[[ INPUT open ]]
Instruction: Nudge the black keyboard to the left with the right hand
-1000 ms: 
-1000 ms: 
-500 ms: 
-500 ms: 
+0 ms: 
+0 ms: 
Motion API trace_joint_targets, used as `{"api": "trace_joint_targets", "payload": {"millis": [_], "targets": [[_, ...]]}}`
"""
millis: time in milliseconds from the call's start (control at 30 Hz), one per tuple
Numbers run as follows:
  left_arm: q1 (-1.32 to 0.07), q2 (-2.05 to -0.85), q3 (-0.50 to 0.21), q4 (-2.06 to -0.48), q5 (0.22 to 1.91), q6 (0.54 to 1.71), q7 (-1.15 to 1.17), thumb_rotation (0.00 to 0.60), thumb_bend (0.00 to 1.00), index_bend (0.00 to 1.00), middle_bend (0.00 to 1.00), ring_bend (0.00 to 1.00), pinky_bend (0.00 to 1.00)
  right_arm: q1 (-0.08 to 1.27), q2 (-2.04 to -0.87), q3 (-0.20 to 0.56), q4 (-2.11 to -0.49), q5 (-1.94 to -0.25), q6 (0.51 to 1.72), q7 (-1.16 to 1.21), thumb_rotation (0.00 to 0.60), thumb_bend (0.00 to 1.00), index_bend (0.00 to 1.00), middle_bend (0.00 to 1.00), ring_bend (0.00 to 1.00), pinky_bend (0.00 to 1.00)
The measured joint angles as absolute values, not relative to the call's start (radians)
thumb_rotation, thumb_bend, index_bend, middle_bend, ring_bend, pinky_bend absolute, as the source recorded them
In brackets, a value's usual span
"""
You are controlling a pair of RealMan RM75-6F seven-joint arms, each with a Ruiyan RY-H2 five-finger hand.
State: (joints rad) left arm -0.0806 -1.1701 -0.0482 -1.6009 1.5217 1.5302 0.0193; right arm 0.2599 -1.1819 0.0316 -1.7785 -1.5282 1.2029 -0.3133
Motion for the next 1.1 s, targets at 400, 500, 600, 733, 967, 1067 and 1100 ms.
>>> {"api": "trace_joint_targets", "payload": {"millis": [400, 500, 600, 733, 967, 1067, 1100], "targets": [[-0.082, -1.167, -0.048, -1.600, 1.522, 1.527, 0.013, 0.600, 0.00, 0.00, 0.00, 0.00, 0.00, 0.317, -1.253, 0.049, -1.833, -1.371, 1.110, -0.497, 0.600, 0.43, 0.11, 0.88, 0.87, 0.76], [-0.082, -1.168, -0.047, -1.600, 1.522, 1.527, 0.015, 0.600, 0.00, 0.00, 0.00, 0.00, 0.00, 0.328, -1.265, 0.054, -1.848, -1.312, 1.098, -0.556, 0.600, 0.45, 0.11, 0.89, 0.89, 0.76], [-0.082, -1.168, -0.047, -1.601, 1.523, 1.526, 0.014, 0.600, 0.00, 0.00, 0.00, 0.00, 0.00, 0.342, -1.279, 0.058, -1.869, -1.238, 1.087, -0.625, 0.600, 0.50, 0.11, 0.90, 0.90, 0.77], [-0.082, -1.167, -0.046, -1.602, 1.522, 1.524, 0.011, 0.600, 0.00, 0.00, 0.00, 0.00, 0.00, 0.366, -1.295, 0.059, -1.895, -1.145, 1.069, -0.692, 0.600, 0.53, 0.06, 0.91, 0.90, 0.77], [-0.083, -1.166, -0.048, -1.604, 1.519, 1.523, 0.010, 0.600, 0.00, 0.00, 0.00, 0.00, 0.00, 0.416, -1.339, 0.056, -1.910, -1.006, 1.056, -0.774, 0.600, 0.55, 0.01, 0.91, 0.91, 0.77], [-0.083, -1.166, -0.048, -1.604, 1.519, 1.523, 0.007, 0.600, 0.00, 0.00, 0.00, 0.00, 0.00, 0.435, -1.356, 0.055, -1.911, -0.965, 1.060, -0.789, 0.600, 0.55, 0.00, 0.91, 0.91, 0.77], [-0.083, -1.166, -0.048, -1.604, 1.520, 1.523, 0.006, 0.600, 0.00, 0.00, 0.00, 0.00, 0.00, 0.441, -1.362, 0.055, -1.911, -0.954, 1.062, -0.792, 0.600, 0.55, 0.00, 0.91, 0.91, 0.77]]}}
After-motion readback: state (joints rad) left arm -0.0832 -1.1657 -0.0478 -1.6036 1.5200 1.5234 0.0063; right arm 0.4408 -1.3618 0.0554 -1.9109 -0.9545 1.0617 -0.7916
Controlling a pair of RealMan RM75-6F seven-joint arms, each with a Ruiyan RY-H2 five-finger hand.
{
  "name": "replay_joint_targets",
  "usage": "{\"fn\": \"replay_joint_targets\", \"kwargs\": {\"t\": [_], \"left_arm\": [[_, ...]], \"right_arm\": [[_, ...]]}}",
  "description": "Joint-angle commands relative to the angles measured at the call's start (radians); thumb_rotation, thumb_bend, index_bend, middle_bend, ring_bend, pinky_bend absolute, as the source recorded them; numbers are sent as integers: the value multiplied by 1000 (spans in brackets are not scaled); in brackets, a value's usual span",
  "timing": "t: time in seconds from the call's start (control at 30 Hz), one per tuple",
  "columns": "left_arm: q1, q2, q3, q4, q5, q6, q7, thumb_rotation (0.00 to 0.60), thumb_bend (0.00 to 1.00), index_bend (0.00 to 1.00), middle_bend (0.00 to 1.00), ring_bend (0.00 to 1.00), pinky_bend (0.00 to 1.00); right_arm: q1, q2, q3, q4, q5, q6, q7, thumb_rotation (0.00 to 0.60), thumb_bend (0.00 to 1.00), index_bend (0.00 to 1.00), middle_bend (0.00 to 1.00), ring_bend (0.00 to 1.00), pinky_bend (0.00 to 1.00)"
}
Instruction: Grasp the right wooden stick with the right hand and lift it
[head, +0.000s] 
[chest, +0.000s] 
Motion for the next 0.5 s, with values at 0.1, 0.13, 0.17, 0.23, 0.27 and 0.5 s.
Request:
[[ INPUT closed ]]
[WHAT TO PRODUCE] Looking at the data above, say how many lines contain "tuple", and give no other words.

[YOUR RESPONSE] 2